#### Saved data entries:
____

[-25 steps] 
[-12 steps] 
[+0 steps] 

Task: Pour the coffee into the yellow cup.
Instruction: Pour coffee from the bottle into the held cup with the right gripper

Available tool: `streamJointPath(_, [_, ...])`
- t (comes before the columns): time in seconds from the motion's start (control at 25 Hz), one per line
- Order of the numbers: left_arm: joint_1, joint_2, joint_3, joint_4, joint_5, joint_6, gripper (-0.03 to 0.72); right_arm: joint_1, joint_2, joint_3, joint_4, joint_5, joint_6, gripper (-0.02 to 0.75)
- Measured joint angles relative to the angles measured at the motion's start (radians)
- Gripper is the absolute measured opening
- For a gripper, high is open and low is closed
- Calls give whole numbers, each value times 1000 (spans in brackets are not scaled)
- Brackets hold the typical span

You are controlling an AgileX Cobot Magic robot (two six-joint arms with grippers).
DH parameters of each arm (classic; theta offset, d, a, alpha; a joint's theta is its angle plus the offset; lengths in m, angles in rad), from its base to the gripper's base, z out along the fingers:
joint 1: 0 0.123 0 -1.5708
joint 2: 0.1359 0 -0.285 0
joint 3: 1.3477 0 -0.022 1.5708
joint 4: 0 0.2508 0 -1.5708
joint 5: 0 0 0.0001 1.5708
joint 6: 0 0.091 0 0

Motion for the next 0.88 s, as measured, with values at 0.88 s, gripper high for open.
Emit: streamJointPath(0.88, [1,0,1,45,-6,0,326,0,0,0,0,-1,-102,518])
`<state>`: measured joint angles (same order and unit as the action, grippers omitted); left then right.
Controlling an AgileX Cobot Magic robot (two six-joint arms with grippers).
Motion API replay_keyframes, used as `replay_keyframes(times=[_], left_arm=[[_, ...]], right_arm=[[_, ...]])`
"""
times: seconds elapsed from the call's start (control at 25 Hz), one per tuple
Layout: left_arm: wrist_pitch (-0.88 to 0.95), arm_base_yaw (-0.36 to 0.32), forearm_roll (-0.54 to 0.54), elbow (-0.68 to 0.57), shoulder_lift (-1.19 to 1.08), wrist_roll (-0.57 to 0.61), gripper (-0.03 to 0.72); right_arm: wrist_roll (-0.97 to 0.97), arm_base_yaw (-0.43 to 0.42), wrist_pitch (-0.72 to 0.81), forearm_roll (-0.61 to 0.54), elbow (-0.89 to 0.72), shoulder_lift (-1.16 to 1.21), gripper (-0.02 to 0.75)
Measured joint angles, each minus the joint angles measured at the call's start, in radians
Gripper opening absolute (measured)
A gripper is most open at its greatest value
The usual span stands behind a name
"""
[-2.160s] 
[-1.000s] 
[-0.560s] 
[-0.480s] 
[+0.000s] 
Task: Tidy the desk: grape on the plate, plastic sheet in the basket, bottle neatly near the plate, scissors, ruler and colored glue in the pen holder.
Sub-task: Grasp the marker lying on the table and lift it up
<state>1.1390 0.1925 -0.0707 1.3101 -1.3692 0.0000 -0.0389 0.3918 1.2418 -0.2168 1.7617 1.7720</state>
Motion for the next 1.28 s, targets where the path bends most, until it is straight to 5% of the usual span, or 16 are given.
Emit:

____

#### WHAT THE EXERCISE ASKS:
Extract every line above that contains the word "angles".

#### TASK RESULT:
- Measured joint angles relative to the angles measured at the motion's start (radians)
DH parameters of each arm (classic; theta offset, d, a, alpha; a joint's theta is its angle plus the offset; lengths in m, angles in rad), from its base to the gripper's base, z out along the fingers:
`<state>`: measured joint angles (same order and unit as the action, grippers omitted); left then right.
Measured joint angles, each minus the joint angles measured at the call's start, in radians

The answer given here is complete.